Everything rested on a fulcrum, the pulse of a 77-year-old woman in a dark room. And that was all that mattered; I was either inside that room, or just outside it.
“I don’t know if I’m doing a good job,” I confessed as my grandmother and I watched the hospice nurse pack up her bags.
“She says she’s not in pain,” they repeated. “She’s just dying.”
“She’s a liar,” I insisted, because that’s the kind of thing I now said about my grandma. She’d made the same observation about me 25 years ago, when I swore I had practiced my flashcards. We felt justified in our lies, rooted in fear. I was afraid I would never learn my times tables, and it would ruin my life. My grandma was scared of morphine, and what it had done to her six months earlier.
“I’ll get another nurse,” I promised as I stroked her legs, working for a smile. “It is both unjust and unnatural,” I mockingly complained, “that a grandmother’s legs should be so much longer and lovelier than her only female heir.” She turned her glassy eyes away from the ceiling that now transfixed her, day and night, and shifted them onto me.
“You’re a good girl,” she said, and asked me to turn the lights off on my way out.
Six months earlier, we’d been in a similar scene, though she had played my part against a different backdrop. Instead of being home, we were at the hospital. She was in charge of my grandfather’s health, but she’d spent her days avoiding the room until the doctors, exasperated by my failed attempts, summoned her with authority.

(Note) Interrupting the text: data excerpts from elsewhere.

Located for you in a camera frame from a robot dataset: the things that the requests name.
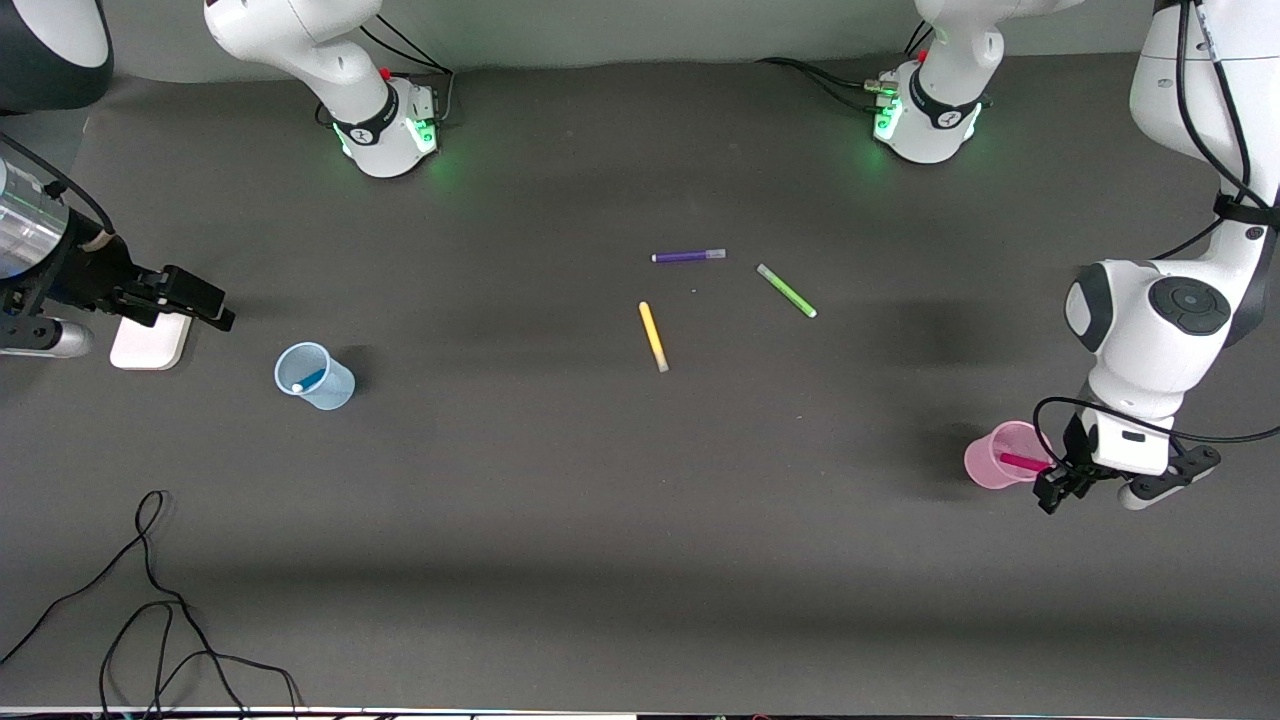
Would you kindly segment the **pink plastic cup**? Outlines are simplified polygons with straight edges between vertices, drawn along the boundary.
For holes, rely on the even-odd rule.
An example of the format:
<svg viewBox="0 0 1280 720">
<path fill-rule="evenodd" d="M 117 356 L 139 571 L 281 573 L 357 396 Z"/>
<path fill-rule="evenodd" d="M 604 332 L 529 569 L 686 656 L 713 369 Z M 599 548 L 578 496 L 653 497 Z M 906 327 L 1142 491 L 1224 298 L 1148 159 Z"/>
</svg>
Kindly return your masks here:
<svg viewBox="0 0 1280 720">
<path fill-rule="evenodd" d="M 1051 462 L 1048 437 L 1030 423 L 1011 420 L 969 443 L 963 462 L 970 480 L 986 489 L 1005 489 L 1033 483 L 1039 473 L 1011 468 L 998 461 L 1001 454 L 1016 454 Z"/>
</svg>

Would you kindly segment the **white rounded box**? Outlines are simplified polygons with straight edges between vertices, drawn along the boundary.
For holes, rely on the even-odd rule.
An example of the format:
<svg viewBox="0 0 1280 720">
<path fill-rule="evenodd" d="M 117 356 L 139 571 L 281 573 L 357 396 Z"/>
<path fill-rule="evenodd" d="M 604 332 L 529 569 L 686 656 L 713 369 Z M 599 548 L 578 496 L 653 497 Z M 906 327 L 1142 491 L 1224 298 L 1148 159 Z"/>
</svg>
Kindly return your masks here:
<svg viewBox="0 0 1280 720">
<path fill-rule="evenodd" d="M 122 318 L 109 354 L 122 370 L 164 372 L 173 369 L 186 348 L 192 319 L 180 314 L 157 315 L 154 325 Z"/>
</svg>

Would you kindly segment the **light blue plastic cup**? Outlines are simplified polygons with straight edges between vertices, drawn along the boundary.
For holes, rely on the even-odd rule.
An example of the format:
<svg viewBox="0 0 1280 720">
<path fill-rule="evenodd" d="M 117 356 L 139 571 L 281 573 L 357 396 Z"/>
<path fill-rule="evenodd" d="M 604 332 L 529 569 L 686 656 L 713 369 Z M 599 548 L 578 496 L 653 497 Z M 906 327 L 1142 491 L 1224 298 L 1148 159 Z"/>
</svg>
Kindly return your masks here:
<svg viewBox="0 0 1280 720">
<path fill-rule="evenodd" d="M 315 342 L 300 342 L 283 351 L 275 361 L 273 379 L 284 395 L 302 398 L 323 411 L 342 407 L 356 391 L 353 373 Z"/>
</svg>

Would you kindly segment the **green marker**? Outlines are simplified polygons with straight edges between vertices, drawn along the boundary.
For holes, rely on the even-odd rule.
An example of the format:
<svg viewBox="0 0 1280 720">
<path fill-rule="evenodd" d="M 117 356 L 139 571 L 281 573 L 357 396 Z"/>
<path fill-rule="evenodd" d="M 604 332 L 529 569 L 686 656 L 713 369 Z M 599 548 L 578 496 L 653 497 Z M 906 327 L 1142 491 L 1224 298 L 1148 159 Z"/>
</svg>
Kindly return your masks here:
<svg viewBox="0 0 1280 720">
<path fill-rule="evenodd" d="M 805 300 L 795 288 L 792 288 L 783 278 L 777 275 L 765 264 L 760 263 L 755 268 L 756 273 L 764 278 L 777 292 L 785 296 L 801 314 L 806 318 L 814 319 L 818 316 L 817 309 Z"/>
</svg>

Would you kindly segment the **yellow marker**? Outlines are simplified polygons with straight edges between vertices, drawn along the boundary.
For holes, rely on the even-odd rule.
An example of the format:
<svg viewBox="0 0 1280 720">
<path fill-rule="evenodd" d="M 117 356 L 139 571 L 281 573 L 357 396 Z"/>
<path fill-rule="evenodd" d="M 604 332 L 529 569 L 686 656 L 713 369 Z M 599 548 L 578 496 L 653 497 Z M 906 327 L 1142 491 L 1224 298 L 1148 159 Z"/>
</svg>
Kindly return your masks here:
<svg viewBox="0 0 1280 720">
<path fill-rule="evenodd" d="M 652 355 L 655 360 L 655 366 L 659 373 L 667 373 L 669 370 L 669 363 L 666 356 L 666 350 L 660 340 L 660 333 L 657 327 L 657 320 L 653 315 L 649 302 L 645 301 L 639 302 L 637 311 L 644 325 L 646 341 L 649 343 Z"/>
</svg>

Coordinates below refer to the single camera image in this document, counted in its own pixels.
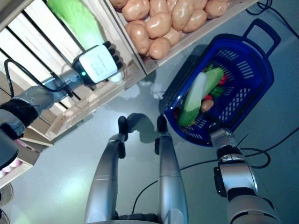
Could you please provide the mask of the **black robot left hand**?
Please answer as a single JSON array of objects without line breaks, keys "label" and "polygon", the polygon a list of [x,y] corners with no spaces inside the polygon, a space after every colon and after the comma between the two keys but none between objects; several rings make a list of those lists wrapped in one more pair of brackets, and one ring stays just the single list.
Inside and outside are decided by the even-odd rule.
[{"label": "black robot left hand", "polygon": [[124,79],[122,60],[109,41],[81,53],[73,60],[71,67],[86,86],[104,81],[120,84]]}]

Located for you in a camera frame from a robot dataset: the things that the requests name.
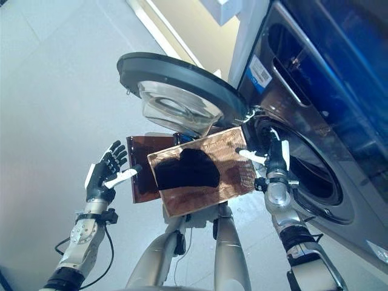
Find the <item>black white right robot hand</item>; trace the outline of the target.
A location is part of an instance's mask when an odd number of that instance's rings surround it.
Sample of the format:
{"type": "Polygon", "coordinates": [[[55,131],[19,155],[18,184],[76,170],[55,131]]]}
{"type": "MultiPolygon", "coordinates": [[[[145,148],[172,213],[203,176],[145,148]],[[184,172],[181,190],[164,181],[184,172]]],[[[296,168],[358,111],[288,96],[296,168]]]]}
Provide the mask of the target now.
{"type": "Polygon", "coordinates": [[[258,156],[256,151],[249,151],[247,149],[236,148],[235,152],[244,158],[247,158],[255,163],[266,167],[268,171],[290,169],[290,146],[289,141],[280,139],[278,132],[271,127],[269,130],[269,150],[266,156],[258,156]]]}

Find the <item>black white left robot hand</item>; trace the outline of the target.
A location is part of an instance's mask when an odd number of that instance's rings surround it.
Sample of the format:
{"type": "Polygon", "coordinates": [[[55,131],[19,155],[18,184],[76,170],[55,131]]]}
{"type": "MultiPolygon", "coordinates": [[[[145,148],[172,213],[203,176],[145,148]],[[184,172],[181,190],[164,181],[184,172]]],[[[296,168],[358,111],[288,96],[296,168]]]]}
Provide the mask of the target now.
{"type": "Polygon", "coordinates": [[[99,162],[91,164],[84,183],[86,201],[103,199],[110,204],[116,195],[115,186],[142,170],[139,164],[121,170],[121,167],[127,162],[126,154],[125,145],[117,140],[102,154],[99,162]]]}

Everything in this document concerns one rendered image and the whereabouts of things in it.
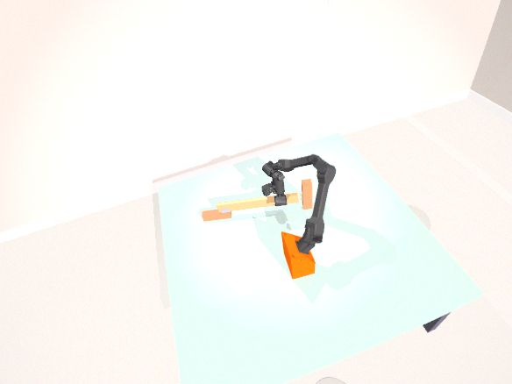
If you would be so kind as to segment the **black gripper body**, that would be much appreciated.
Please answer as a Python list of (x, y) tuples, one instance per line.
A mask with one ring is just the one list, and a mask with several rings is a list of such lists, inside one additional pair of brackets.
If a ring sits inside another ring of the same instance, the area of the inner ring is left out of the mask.
[(275, 203), (275, 206), (284, 206), (284, 205), (287, 205), (288, 202), (287, 202), (287, 197), (285, 197), (285, 186), (284, 186), (284, 182), (281, 184), (281, 185), (274, 185), (273, 184), (273, 187), (274, 187), (274, 191), (275, 191), (275, 194), (277, 197), (274, 198), (274, 203)]

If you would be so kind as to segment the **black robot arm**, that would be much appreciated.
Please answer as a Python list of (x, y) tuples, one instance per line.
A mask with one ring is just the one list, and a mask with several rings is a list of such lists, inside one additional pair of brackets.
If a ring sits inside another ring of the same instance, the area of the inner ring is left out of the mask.
[[(317, 154), (311, 154), (296, 159), (279, 159), (273, 163), (271, 160), (263, 165), (262, 170), (269, 176), (272, 177), (270, 183), (261, 187), (264, 196), (270, 196), (274, 191), (274, 185), (281, 185), (286, 177), (283, 172), (293, 171), (297, 167), (304, 167), (313, 165), (317, 170), (316, 176), (318, 179), (318, 187), (316, 192), (316, 200), (311, 218), (306, 219), (304, 226), (305, 232), (299, 241), (295, 241), (298, 252), (309, 254), (309, 251), (315, 246), (323, 242), (324, 234), (324, 207), (328, 194), (328, 189), (331, 182), (334, 180), (337, 169), (323, 160)], [(278, 171), (279, 170), (279, 171)], [(281, 172), (283, 171), (283, 172)]]

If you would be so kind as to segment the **long wooden bed rail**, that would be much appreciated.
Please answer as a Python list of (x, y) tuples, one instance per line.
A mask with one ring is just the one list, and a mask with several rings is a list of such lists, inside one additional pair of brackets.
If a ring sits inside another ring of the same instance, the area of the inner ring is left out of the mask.
[[(298, 192), (291, 193), (291, 194), (285, 194), (285, 195), (287, 197), (288, 203), (298, 203), (299, 202)], [(232, 202), (226, 202), (226, 203), (217, 203), (217, 209), (218, 209), (219, 213), (222, 213), (221, 210), (226, 210), (226, 209), (230, 209), (230, 211), (235, 211), (235, 210), (248, 210), (248, 209), (274, 206), (275, 205), (274, 197), (275, 196), (265, 196), (265, 197), (238, 200), (238, 201), (232, 201)]]

By the time she arrived, I was desperate for a moment outside, to feel the sun on my skin, to be reminded that life was warm, but I never left. When grandma finally shuffled in, walking far slower than she was capable of, I dutifully stood behind her as she sat, stiff backed in a chair, her eyes darting from the bed she dared not approach to the door she so desperately wanted to pass through.
All the while, my grandfather thrashed about in his bed, half-crazed from a cocktail of morphine and nutrients dripping into his veins. I left her to hold his right hand, my brother’s fingers firmly entwined with his left. Lung cancer had taken nearly everything, but determination was a surprisingly formidable stand-in for strength; he wanted that IV out of his arm. I didn’t even know he’d called his father “Pa” until I heard him screaming it for hours on end, loud and clear. He didn’t want to get left behind.
Visitors stayed no more than a couple of minutes, unsure of where to stand, and what to do. They would quickly regret approaching the bed and inch towards me, their hands finding mine. They didn’t make it in time, they would say, equal parts confession and accusation, as if that was the sum total of my experience. As if all I saw there wouldn’t preclude the very closure they felt denied.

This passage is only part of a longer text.